The Q3-20 snapshot indicates NQS ratings for long day cares have remained constant in most areas, with moderate spikes in selected quality areas. Overall, 55% of LDCs exceeded NQS ratings, up from 51% in Q3-19.
In South Australia and Tasmania, almost half of all long care centres exceeded NQS ratings in the third quarter of the ongoing year. This trend in departing quality education and care has been maintained since last year in Q3-19.
The greatest leap was observed in Northern Territory where 55% of LDCs are now meeting NQS requirements, as opposed to 48% last year. Similarly, a 4 and 5 percentage point increase in Southern Australian and Victorian centres respectively that fulfilled NQS criteria was noted in Q3-20, up from the same quarter in 2019.
Long day cares exceeded NQS ratings for child relationships
The quarterly report from ACECQA has been a valuable resource in informing child care centre managers and workers about opportunities in child learning and development.

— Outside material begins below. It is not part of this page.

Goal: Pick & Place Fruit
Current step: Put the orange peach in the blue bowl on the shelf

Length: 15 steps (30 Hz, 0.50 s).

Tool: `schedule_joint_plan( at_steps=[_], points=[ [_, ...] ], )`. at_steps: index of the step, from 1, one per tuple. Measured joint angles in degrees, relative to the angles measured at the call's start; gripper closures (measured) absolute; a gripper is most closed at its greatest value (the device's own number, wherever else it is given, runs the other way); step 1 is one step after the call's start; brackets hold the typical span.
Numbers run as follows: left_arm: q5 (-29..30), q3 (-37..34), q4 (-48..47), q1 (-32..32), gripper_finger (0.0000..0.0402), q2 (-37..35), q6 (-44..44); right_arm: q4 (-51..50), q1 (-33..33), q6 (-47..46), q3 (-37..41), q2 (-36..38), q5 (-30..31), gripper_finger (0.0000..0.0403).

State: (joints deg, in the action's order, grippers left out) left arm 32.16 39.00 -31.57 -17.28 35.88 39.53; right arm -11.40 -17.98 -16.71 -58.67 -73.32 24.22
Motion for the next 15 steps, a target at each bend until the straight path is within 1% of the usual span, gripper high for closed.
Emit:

The most notable places where long day cares exceed quality standards were quality areas 7 and 5. Long day child care providers have worked on building exceptional relationships with children, especially in times that required a refreshed sense of security. Governance and leadership measures have seen great improvement.
The most marked improvement has been in South Australia where, since last year, over 50% of all centres in SA exceeded NQS ratings for QA5 and QA6.
Potential for improvement in LDCs in educational program and implementation
Several indicators are helpful in identifying areas that need improvement by centres across specific states. For long day cares this year, most of the areas that needed work included planning cycles, documentation and implementation.
Quality area 1 relates to educational program development, and is by far, the leading indicator where childhood care centres are still lacking in all states. Over 20% of long day care centres are still working to meet NQS standards related to the development of effective learning frameworks that maximize child learning opportunities.
In the same quarter last year, 22% of services in ACT were working to meet quality standards in program assessment and implementation. In Q3-20, the figure has moved up two percentage points, and a third of long day cares and outside school hours care centres are now struggling in the same.
Quality standards around safety controls may need urgent action
Moreover, the outbreak of Covid-19 has certainly highlighted the need for better attention to health and safety protocols for children, as well as child care staff. This is reflected in quality area 2 pertaining to child health and safety, where 12% of long day care services are still working to meet all NQS standards in Q3-20.
Discussions about safe and profitable methods of imparting early childhood care and education will continue to take place. However, this time around, innovation will be at the centre of the creation process and new technologies will have a direct bearing on child care quality. 11% of long day care providers in NSW assessed for NQS did not meet the standards for effective management systems that enable the operation of a quality service.
The same is reflected in QA 2.1.2, which underscores crucial health practices and procedures that help centres adopt a safe approach for child learning activities. Most of this can be achieved by using automated management platforms and security protocols that enhance efficiency of centre processes. As the pandemic unfolds, we are all learning to cope with new challenges and will continue to develop ideas that further the goals of child early learning and care systems.